**ACTION ITEM:**
From the data below, copy exactly the lines that lie between the one holding "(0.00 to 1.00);" and the one holding "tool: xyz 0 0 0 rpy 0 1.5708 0", including both, and nothing more.
--- --- ---
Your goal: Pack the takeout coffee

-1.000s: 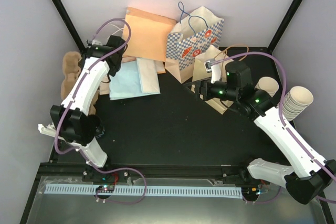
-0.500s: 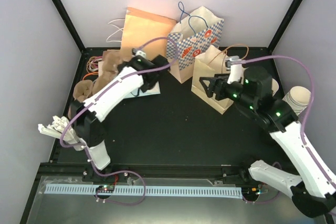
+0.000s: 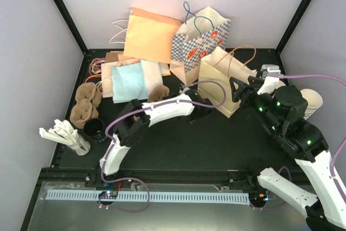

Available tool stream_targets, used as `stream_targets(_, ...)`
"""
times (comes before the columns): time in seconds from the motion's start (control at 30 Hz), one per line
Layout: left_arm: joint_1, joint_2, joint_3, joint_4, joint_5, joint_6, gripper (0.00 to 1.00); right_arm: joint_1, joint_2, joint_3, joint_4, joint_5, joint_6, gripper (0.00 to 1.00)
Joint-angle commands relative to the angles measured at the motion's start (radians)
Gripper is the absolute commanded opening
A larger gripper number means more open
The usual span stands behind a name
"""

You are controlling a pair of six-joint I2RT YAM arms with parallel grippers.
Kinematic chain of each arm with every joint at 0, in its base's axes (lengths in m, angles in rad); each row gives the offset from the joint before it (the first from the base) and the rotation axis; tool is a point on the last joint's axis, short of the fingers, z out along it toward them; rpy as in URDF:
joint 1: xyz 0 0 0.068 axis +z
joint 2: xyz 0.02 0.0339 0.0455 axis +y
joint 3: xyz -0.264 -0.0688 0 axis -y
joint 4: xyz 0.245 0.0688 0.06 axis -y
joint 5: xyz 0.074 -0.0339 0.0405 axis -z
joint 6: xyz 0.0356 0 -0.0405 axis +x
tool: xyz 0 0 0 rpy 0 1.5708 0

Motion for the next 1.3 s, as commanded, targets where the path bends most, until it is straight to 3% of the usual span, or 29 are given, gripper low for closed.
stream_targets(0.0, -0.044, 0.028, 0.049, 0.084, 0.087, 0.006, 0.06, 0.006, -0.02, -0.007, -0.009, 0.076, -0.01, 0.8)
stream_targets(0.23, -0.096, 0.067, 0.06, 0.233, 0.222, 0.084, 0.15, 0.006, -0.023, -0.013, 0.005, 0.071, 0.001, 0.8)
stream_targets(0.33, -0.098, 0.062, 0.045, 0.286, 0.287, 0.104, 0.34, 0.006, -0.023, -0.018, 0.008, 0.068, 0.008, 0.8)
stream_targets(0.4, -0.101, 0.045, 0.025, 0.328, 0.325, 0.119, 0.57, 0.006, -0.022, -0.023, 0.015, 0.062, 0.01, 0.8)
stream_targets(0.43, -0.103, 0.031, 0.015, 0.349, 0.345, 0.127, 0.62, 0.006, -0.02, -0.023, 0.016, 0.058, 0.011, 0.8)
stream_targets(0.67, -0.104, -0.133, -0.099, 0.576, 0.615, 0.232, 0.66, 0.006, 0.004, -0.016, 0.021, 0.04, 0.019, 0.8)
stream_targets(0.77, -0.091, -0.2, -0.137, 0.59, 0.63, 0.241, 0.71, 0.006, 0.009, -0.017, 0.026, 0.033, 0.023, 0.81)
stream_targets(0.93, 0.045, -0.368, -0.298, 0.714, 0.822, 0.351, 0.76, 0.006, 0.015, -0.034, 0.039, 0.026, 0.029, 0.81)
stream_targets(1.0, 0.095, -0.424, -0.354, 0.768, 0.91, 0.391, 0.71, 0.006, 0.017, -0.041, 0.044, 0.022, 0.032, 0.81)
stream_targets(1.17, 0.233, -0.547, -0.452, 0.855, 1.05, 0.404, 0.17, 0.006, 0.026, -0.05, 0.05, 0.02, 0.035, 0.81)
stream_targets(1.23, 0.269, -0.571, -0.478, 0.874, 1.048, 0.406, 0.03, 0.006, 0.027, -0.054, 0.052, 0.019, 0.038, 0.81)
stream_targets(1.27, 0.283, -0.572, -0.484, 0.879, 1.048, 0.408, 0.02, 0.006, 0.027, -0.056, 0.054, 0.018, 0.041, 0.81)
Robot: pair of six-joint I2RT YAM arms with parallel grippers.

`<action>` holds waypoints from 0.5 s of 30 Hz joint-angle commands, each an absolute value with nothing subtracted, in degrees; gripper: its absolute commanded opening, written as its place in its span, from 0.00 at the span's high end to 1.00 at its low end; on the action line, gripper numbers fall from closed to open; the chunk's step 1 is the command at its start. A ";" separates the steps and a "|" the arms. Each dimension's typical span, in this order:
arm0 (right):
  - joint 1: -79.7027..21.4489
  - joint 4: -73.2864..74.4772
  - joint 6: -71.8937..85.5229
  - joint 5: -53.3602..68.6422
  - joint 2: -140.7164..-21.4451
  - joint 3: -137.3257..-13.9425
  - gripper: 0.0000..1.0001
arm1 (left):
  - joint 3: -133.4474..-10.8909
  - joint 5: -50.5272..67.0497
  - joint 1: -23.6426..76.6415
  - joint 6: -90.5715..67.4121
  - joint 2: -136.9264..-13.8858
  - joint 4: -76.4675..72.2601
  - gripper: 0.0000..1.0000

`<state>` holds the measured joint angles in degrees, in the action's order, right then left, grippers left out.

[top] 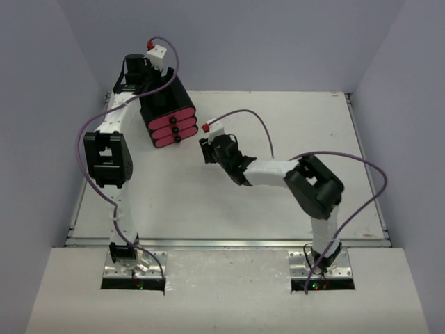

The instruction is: Organize the makeup

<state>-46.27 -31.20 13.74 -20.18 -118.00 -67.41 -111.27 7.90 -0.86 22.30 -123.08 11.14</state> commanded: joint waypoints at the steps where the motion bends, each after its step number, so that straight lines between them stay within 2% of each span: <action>1: -38.53 -2.42 9.69 -3.21 -102.09 -70.55 0.23 | -118.64 6.65 -1.30 23.99 -125.69 25.97 0.03; 2: -36.94 14.06 10.15 -0.54 -102.23 -76.71 0.18 | -119.56 6.15 -1.23 23.99 -125.30 26.99 0.03; 4: -32.98 29.62 12.43 -4.68 -102.60 -81.64 0.09 | -121.19 5.41 -1.23 23.91 -122.31 27.76 0.03; 6: -27.33 37.04 15.16 -7.75 -100.38 -81.74 0.03 | -121.23 3.99 -1.23 24.08 -119.31 28.27 0.02; 9: -16.28 36.95 20.07 -2.29 -92.14 -73.00 0.01 | -117.28 1.06 -1.50 25.15 -109.82 28.73 0.02; 15: -9.62 30.58 26.70 -13.61 -77.43 -59.39 0.01 | -95.21 -2.57 -4.94 26.41 -90.66 27.33 0.01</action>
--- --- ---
**RESULT:**
Layout: left_arm: joint_1, joint_2, joint_3, joint_4, joint_5, joint_6, gripper (0.00 to 1.00); right_arm: joint_1, joint_2, joint_3, joint_4, joint_5, joint_6, gripper (0.00 to 1.00)
Joint-angle commands relative to the angles measured at the motion's start (radians)
Gripper is the absolute commanded opening
A larger gripper number means more open
The usual span stands behind a name
"""

You are controlling a pair of six-joint I2RT YAM arms with parallel grippers.
Kinematic chain of each arm with every joint at 0, in its base's axes (lengths in m, angles in rad); each row gives the offset from the joint before it (the first from the base) and the rotation axis; tool is a point on the last joint's axis, short of the fingers, z out along it toward them; rpy as in URDF:
joint 1: xyz 0 0 0.068 axis +z
joint 2: xyz 0.02 0.0339 0.0455 axis +y
joint 3: xyz -0.264 -0.0688 0 axis -y
joint 4: xyz 0.245 0.0688 0.06 axis -y
joint 5: xyz 0.074 -0.0339 0.0405 axis -z
joint 6: xyz 0.0356 0 -0.0405 axis +x
tool: xyz 0 0 0 rpy 0 1.5708 0

Nothing further remains for this exercise.